── Data for review

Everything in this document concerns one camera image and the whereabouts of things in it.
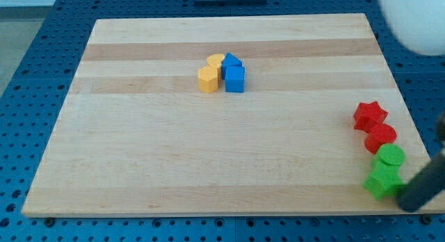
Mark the green cylinder block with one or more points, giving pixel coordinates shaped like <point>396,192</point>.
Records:
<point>390,155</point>

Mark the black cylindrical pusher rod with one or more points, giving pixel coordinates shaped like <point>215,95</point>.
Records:
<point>428,182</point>

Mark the yellow cylinder block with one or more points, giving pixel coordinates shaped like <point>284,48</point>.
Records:
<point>216,61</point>

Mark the green star block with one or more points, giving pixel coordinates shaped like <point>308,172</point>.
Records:
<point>383,181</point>

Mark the blue triangle block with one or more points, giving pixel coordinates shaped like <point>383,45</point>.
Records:
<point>230,60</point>

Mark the red star block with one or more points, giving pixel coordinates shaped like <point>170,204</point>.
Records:
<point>367,115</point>

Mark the yellow hexagon block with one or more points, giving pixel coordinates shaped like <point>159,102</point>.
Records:
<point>208,79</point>

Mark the blue cube block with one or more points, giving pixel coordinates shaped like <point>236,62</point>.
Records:
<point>235,79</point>

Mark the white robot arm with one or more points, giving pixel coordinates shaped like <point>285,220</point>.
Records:
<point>419,26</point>

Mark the red cylinder block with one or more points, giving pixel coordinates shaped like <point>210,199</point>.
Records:
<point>379,135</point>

────

• _Work instruction_
Look for the string "green" in the data above and return every line that has it.

• _Task answer_
Mark the green cylinder block with one or more points, giving pixel coordinates shaped like <point>396,192</point>.
Mark the green star block with one or more points, giving pixel coordinates shaped like <point>308,172</point>.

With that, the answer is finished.